A proposed reintroduction of a spending cap on the Cycle to Work scheme is doing the rounds today, seemingly part of the government’s plan to regain some street cred with the upcoming Autumn Budget. A quote directly from Labour HQ supplied to the FT talks of removing “tax breaks for high earners riding £4,000 e-bikes in the Surrey Hills”… which, as anyone who has invested in an electric bike to replace a car will know, is about as ignorant as it is possible to get when it comes to the potential benefits of e-bikes.
As I’m writing this in bewilderment and itching to head out for a quick lunchtime bike ride (admittedly on a machine worth around £6,000, that I paid a heavily discounted rate for on a monthly salary sacrifice through the Cycle to Work scheme), I haven’t quite arrived at a perfectly snappy way to demonstrate how absurd that dog whistle is, but the Green Party councillor Jack Lenox’s stab at it on his Threads account is around about what I was going for:
“A £4,000 e-bike replaces a £35,000 car. An e-bike saves the NHS £1,400/year. An e-bike cuts emissions immediately. Yet Rachel Reeves wants to limit the cycle to work scheme while preserving tax breaks for £60,000 Teslas? Make it make sense.”
To put it another way (getting there, still not quite there), the current Band 1 grant saving of up to £3,750 on an electric car worth £37,000 or less is potentially going to be more than the entire price of a bike that the government now considers too expensive to foot a tax break bill for. A bike that takes up far less space than any car, is far less likely to kill or maim in the hands of the wrong rider, and could potentially fit as many groceries on it as the average boot in an SUV, if that bike is a sufficiently equipped electric cargo bike.
Like the occasional vote-winning cuts to beer duty and seemingly continuous freezes to fuel duty to save fossil fuel vehicle drivers a few pennies per litre at the pumps (remarkably there’s talk of the latter being unfrozen for the first time in years), removing genuinely useful tax breaks on bikes is just low-hanging fruit, and any money saved will be an absolute drop in the ocean.

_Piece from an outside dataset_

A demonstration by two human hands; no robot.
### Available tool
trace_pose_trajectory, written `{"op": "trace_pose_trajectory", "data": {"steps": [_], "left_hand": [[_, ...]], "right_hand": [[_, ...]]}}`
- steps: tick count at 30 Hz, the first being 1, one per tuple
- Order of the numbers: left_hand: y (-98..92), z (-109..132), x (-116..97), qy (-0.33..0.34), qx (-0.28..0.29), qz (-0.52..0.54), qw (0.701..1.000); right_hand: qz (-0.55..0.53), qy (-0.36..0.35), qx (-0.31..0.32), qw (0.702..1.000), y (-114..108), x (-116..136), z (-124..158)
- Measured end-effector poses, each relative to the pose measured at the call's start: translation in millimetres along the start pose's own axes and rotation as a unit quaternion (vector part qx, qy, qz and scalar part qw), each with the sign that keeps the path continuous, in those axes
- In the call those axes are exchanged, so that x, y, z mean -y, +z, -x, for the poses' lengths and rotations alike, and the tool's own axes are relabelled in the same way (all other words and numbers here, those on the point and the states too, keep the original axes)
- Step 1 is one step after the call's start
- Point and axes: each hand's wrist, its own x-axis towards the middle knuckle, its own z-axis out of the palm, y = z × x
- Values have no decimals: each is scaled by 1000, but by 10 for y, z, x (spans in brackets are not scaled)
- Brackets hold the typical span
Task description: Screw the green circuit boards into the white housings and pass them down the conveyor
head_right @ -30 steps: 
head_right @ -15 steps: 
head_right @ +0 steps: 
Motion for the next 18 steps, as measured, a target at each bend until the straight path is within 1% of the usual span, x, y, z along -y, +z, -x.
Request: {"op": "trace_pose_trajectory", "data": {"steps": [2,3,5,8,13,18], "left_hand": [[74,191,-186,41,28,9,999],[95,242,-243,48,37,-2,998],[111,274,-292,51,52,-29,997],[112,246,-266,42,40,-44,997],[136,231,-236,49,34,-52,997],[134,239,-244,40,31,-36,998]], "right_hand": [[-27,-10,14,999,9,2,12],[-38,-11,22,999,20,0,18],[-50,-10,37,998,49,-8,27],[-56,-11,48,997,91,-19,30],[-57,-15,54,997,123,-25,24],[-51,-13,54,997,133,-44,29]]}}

Maybe there’s some merit in making damn sure a cheeky hedge fund manager can’t buy a £10,000 race bike at a discounted rate when he/she has no intention of using that bike to get to work and back – but without a lot of bureaucracy, that saving won’t even come close to making up for the amount society could benefit from a family buying a discounted cargo bike instead of a car, or even instead of a second car. I’m sure there are more hobby cyclists taking advantage of the scheme than people looking to buy higher end utility bikes right now, but disincentivising the latter while the concept of using an e-bike instead of a car for some journeys is in its infancy in the UK will take us firmly back to square one.

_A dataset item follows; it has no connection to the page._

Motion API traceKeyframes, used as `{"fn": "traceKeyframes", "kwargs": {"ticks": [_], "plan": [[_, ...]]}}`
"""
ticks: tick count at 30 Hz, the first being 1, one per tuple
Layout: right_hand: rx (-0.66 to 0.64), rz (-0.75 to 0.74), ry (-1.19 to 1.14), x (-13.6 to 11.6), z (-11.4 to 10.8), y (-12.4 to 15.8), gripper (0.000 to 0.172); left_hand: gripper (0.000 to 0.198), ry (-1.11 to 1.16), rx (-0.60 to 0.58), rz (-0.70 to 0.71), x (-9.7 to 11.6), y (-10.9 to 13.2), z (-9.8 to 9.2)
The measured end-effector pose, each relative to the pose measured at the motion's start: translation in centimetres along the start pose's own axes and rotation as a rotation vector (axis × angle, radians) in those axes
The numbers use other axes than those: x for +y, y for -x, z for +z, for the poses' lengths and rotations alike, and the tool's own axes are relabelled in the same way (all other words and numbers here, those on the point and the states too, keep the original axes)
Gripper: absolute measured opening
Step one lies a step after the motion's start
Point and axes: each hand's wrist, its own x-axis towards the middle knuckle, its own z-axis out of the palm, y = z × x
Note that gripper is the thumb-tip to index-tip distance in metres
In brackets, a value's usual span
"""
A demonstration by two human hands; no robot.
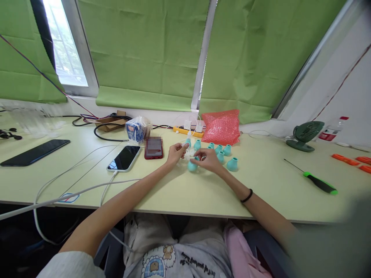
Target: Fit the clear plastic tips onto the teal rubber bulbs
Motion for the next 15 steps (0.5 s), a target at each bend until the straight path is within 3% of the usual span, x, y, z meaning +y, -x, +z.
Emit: {"fn": "traceKeyframes", "kwargs": {"ticks": [4,9,15], "plan": [[-0.104,-0.048,-0.117,-0.2,2.4,0.7,0.022,0.032,0.061,-0.072,0.002,0.4,0.3,0.2],[-0.142,-0.054,-0.196,0.3,2.6,1.1,0.019,0.030,0.111,-0.120,-0.001,0.8,0.4,0.2],[0.020,-0.009,-0.190,0.0,1.8,0.7,0.023,0.033,0.094,-0.093,0.007,1.0,0.1,-0.2]]}}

With the Conservative party’s Boris-influenced talk of a “new golden age of cycling” firmly behind us, and various Reform UK MPs and councillors reliably popping up with anti-cycling rhetoric here and there, at least the right side of the UK’s political spectrum spark discussions about cycling. The ridiculous “£4,000 e-bikes in the Surrey Hills” comment suggests this government hasn’t even considered cycling as a transport option in the first place.